The caliber 3660Q2. P is a automatic in-house movement with two barrels holding up to 68 hours of power. These barrels are wound with a well finished, partially-openworked rotor in precisely the same color gold as the circumstance. Radial striping adorns the plates and bridges and the edges have a wonderful slim bevel to them, reflecting a fantastic amount of light. The main upgrade, however, is that the silicon equilibrium spring, a first for Jaquet Droz. This, combined with a brand new shape to the pallet fork, makes the escapement much more accurate and less susceptible to irregularities. First you have the choice of red or white gold, the former more contemporary and the latter more traditional in general appearance. More importantly however, there are both 39mm and 43mm instance choices. For our preference, 43mm is too big for a refined dress watch like this, while 39mm is just about ideal. The small lugs and slim bezel put all the visual emphasis on the bright dial and the shape of the case sits great on the wrist.

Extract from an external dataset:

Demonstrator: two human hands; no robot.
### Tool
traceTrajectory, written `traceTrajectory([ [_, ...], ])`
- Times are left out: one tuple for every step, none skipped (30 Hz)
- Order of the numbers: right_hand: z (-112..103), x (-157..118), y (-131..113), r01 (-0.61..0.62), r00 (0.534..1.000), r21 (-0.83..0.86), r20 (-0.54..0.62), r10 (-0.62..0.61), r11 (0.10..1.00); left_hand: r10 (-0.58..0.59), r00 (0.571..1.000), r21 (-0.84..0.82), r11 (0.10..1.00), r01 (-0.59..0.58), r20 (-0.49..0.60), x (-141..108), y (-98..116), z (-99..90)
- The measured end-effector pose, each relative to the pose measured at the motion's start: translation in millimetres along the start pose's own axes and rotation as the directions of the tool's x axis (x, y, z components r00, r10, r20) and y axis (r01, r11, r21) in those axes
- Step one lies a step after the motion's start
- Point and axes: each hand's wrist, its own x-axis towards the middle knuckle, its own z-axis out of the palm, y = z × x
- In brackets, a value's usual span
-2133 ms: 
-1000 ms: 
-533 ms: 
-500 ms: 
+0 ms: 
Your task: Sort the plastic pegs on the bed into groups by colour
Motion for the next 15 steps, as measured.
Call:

The 39mm instance in white gold is, far and away, our favourite mix here.The Jaquet Droz Quantieme Ivory Enamel is $19,400 at 39mm and $20,000 in 43mm, irrespective of metal selection. Watch Jaquet Droz for more.Jaquet Droz is among the most special of the Swatch Group’s high-end brands, known for their excellence in conventional decoration methods in addition to their use of automata, or moving mechanical devices intended to imitate life. The Jaquet Droz Tropical Bird Repeater is the latest production of mechanical artistry from the La Chaux-de-Fonds manufacture, observing the Enlightenment-era passion for nature and animals of brand founder and namesake Pierre Jaquet-Droz. When the King reached forward to take one of the apples, the mechanical dog began barking with such a natural sound that the King’s dog started barking in reaction, and the majority of the courtiers fled the area dreading witchcraft.